[Exercise data Boundary: Start]

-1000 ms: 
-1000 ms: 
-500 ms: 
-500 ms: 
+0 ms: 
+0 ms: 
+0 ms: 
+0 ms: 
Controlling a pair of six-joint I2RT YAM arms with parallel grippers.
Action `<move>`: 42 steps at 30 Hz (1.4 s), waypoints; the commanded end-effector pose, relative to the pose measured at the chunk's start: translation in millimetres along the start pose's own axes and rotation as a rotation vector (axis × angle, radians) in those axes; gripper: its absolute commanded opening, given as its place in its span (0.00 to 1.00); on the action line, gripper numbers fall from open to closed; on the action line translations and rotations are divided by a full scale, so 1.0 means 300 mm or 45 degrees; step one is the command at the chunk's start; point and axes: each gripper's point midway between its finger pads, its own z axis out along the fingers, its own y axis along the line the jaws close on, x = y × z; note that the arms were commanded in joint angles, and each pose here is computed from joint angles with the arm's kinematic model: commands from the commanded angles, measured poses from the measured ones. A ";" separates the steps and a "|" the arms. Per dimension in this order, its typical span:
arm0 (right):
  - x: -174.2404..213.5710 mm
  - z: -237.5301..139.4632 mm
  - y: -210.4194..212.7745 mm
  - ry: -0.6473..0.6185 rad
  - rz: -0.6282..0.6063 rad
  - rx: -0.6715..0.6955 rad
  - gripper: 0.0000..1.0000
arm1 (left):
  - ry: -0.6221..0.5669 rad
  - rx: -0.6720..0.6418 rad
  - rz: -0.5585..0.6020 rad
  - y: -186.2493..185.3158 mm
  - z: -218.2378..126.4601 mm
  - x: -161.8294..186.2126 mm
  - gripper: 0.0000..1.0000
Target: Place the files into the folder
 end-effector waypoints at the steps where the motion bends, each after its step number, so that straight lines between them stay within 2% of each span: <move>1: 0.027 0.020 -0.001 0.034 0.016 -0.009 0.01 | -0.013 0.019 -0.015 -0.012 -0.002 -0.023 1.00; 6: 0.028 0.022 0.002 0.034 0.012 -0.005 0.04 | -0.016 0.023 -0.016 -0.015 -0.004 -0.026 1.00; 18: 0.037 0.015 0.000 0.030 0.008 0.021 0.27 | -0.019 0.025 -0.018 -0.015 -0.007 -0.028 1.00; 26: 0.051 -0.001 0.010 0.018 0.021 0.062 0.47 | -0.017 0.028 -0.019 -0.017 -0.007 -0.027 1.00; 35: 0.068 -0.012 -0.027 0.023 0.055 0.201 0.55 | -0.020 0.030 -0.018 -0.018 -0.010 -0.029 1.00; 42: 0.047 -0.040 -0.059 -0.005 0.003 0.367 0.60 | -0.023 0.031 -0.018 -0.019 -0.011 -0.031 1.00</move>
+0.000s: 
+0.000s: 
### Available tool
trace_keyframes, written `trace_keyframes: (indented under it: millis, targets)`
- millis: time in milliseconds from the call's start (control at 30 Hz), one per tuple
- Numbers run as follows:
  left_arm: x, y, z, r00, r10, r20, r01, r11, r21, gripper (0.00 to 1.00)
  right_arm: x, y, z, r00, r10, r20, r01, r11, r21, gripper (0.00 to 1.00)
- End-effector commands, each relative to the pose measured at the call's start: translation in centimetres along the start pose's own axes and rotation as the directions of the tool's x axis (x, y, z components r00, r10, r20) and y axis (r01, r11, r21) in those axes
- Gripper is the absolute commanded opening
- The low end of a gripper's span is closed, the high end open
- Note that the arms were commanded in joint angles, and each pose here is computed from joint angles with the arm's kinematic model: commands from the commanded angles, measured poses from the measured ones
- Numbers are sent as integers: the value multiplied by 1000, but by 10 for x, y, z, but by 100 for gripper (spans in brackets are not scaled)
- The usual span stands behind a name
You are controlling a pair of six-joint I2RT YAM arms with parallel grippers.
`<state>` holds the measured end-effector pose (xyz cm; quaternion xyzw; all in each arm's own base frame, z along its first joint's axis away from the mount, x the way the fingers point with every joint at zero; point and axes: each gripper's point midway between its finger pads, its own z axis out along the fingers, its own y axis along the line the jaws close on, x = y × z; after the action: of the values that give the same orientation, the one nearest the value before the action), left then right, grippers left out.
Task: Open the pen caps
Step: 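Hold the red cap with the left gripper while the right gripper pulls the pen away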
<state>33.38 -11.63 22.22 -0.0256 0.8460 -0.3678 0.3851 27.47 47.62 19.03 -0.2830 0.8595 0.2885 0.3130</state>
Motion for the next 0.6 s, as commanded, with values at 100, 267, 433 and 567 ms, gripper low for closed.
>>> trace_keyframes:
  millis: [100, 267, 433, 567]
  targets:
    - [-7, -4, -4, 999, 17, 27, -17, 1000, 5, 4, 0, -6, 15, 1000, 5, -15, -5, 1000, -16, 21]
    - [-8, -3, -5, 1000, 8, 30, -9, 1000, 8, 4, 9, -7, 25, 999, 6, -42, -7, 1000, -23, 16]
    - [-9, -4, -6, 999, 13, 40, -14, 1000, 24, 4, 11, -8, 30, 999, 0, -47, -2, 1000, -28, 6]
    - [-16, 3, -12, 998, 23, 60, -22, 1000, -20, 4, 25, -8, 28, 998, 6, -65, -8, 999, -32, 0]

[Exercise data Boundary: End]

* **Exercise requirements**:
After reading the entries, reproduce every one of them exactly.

* **Worked solution**:
-1000 ms: 
-1000 ms: 
-500 ms: 
-500 ms: 
+0 ms: 
+0 ms: 
+0 ms: 
+0 ms: 
Controlling a pair of six-joint I2RT YAM arms with parallel grippers.
Action `<move>`: 42 steps at 30 Hz (1.4 s), waypoints; the commanded end-effector pose, relative to the pose measured at the chunk's start: translation in millimetres along the start pose's own axes and rotation as a rotation vector (axis × angle, radians) in those axes; gripper: its absolute commanded opening, given as its place in its span (0.00 to 1.00); on the action line, gripper numbers fall from open to closed; on the action line translations and rotations are divided by a full scale, so 1.0 means 300 mm or 45 degrees; step one is the command at the chunk's start; point and axes: each gripper's point midway between its finger pads, its own z axis out along the fingers, its own y axis along the line the jaws close on, x = y × z; note that the arms were commanded in joint angles, and each pose here is computed from joint angles with the arm's kinematic model: commands from the commanded angles, measured poses from the measured ones. A ";" separates the steps and a "|" the arms. Per dimension in this order, its typical span:
arm0 (right):
  - x: -174.2404..213.5710 mm
  - z: -237.5301..139.4632 mm
  - y: -210.4194..212.7745 mm
  - ry: -0.6473..0.6185 rad
  - rz: -0.6282..0.6063 rad
  - rx: -0.6715..0.6955 rad
  - gripper: 0.0000..1.0000
arm1 (left):
  - ry: -0.6221..0.5669 rad
  - rx: -0.6720..0.6418 rad
  - rz: -0.5585..0.6020 rad
  - y: -186.2493..185.3158 mm
  - z: -218.2378..126.4601 mm
  - x: -161.8294..186.2126 mm
  - gripper: 0.0000..1.0000
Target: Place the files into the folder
 end-effector waypoints at the steps where the motion bends, each after its step number, so that straight lines between them stay within 2% of each span: <move>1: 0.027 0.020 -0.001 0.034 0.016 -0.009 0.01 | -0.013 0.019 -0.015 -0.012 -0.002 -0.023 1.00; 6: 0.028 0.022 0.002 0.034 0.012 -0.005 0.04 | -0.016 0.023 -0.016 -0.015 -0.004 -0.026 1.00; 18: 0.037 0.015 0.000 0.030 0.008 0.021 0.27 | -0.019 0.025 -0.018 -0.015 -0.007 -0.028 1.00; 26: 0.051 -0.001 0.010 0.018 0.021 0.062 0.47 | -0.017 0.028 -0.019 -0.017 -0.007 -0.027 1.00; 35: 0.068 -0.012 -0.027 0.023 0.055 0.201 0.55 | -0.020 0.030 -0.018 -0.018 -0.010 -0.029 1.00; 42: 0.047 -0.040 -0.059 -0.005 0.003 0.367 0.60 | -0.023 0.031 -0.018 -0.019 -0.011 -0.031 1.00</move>
+0.000s: 
+0.000s: 
### Available tool
trace_keyframes, written `trace_keyframes: (indented under it: millis, targets)`
- millis: time in milliseconds from the call's start (control at 30 Hz), one per tuple
- Numbers run as follows:
  left_arm: x, y, z, r00, r10, r20, r01, r11, r21, gripper (0.00 to 1.00)
  right_arm: x, y, z, r00, r10, r20, r01, r11, r21, gripper (0.00 to 1.00)
- End-effector commands, each relative to the pose measured at the call's start: translation in centimetres along the start pose's own axes and rotation as the directions of the tool's x axis (x, y, z components r00, r10, r20) and y axis (r01, r11, r21) in those axes
- Gripper is the absolute commanded opening
- The low end of a gripper's span is closed, the high end open
- Note that the arms were commanded in joint angles, and each pose here is computed from joint angles with the arm's kinematic model: commands from the commanded angles, measured poses from the measured ones
- Numbers are sent as integers: the value multiplied by 1000, but by 10 for x, y, z, but by 100 for gripper (spans in brackets are not scaled)
- The usual span stands behind a name
You are controlling a pair of six-joint I2RT YAM arms with parallel grippers.
`<state>` holds the measured end-effector pose (xyz cm; quaternion xyzw; all in each arm's own base frame, z along its first joint's axis away from the mount, x the way the fingers point with every joint at zero; point and axes: each gripper's point midway between its finger pads, its own z axis out along the fingers, its own y axis along the line the jaws close on, x = y × z; after the action: of the values that give the same orientation, the one nearest the value before the action), left then right, grippers left out.
Task: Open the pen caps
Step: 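Hold the red cap with the left gripper while the right gripper pulls the pen away
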<state>33.38 -11.63 22.22 -0.0256 0.8460 -0.3678 0.3851 27.47 47.62 19.03 -0.2830 0.8595 0.2885 0.3130</state>
Motion for the next 0.6 s, as commanded, with values at 100, 267, 433 and 567 ms, gripper low for closed.
>>> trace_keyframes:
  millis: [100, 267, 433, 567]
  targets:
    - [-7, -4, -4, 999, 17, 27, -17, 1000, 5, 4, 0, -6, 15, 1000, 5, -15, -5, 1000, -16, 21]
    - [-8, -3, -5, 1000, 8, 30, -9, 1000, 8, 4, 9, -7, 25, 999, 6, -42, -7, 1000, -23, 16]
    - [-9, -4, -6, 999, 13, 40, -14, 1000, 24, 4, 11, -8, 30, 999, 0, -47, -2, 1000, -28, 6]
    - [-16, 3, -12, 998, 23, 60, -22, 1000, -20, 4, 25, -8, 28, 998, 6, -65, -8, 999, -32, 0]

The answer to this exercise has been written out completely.